Microbially induced calcite precipitation (MICP) is a ground improvement technique that uses ureolytic bacteria to biocement soils by precipitating calcium carbonate on soil contacts and surfaces. In this study, five 3.7-m long horizontal columns, each containing 0.15 m3 of natural sand, were treated to address current knowledge gaps regarding the application of MICP at field-scale including investigating treatment extent, improvement of spatial uniformity, stimulation strategies, and posttreatment removal of ammonium by-products. Two stimulated columns containing poorly graded alluvial sand were treated to achieve high and low ureolytic rates to investigate differences in treatment uniformity and extent. An additional column with the same sand was augmented with Sporosarcina pasteurii targeting a high ureolytic rate similar to the high rate stimulated column.
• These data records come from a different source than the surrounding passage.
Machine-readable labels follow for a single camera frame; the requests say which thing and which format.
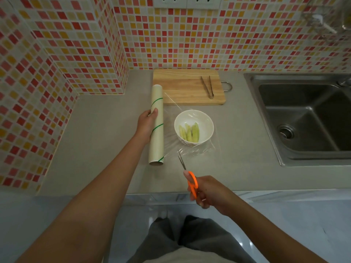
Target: orange-handled scissors
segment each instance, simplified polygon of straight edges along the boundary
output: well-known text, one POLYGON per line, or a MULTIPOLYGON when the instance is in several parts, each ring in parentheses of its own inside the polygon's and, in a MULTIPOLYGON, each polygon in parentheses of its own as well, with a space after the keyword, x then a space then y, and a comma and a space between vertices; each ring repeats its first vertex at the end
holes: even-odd
MULTIPOLYGON (((181 156, 179 150, 178 150, 178 153, 179 153, 178 158, 179 158, 179 160, 180 160, 180 163, 183 165, 184 170, 186 170, 184 161, 183 161, 183 159, 182 159, 182 156, 181 156)), ((199 188, 199 185, 198 185, 198 183, 197 183, 196 177, 195 177, 195 175, 193 174, 193 172, 191 172, 191 171, 188 171, 188 172, 189 172, 189 174, 191 175, 191 177, 193 178, 194 183, 195 183, 195 184, 192 184, 191 182, 188 181, 188 185, 189 185, 189 187, 190 187, 191 193, 193 193, 193 195, 194 195, 194 197, 195 197, 195 199, 196 199, 197 196, 196 196, 196 191, 195 191, 195 189, 198 189, 198 188, 199 188)))

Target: bowl rim
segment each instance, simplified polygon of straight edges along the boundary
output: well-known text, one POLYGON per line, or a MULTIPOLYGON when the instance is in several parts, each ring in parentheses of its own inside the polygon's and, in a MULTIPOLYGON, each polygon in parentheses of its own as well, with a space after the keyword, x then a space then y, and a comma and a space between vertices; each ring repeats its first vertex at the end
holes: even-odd
POLYGON ((190 143, 190 144, 192 144, 192 145, 199 145, 199 144, 205 143, 206 141, 208 141, 208 140, 213 136, 213 133, 214 133, 214 123, 213 123, 211 117, 210 117, 208 114, 204 113, 203 111, 190 109, 190 110, 182 111, 182 112, 181 112, 180 114, 178 114, 177 117, 174 119, 174 131, 176 132, 177 136, 178 136, 179 138, 181 138, 182 140, 184 140, 185 142, 188 142, 188 143, 190 143), (196 143, 196 142, 187 141, 187 140, 183 139, 180 135, 178 135, 177 129, 176 129, 176 125, 175 125, 175 124, 176 124, 176 120, 177 120, 177 118, 179 117, 179 115, 181 115, 182 113, 185 113, 186 111, 198 111, 198 112, 200 112, 200 113, 206 115, 206 116, 210 119, 210 121, 211 121, 211 123, 212 123, 212 125, 213 125, 213 130, 212 130, 212 133, 211 133, 211 135, 209 136, 208 139, 206 139, 205 141, 197 142, 197 143, 196 143))

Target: sink drain
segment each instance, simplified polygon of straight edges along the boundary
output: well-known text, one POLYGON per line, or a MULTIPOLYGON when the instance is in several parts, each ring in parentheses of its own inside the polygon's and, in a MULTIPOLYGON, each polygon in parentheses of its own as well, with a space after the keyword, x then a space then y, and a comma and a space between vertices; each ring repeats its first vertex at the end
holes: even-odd
POLYGON ((278 127, 279 134, 285 139, 293 139, 294 138, 294 130, 289 125, 281 125, 278 127))

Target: mosaic tile wall
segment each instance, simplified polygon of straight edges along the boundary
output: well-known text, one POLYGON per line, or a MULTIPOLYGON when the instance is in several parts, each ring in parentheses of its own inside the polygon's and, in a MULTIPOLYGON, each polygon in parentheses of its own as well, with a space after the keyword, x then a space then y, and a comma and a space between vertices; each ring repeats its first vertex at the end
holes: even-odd
POLYGON ((0 185, 39 190, 77 99, 7 0, 0 0, 0 185))
POLYGON ((310 33, 300 17, 307 2, 222 0, 219 10, 192 10, 111 0, 131 69, 350 72, 351 41, 330 45, 310 33))
POLYGON ((109 0, 10 0, 78 94, 123 94, 128 64, 109 0))

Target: gray countertop
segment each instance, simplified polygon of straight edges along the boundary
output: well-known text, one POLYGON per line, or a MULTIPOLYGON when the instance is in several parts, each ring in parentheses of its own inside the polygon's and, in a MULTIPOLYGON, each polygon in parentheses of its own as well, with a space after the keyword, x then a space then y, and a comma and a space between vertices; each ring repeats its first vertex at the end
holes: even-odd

Two additional stimulated columns, containing poorly graded alluvial and marine sands, were treated to achieve a low ureolytic rate to evaluate the effect of soil mineralogy. Treatments were first applied to establish either indigenous or augmented microorganisms, after which all columns received nine cementation treatments. Following cementation, produced ammonium by-products were removed using a rinse solution injection and soil samples were obtained and analyzed for calcite content. During all treatments, solution urea and ammonium concentrations as well as soil hydraulic conductivities and shear wave velocities were monitored. In all columns, insignificant changes in permeability were observed during treatments despite Vs increases up to 1,325 m/s. Results suggest that improvements in the spatial uniformity and extent of biocementation can be achieved through the use of lower ureolytic rates that minimize reactions during injections.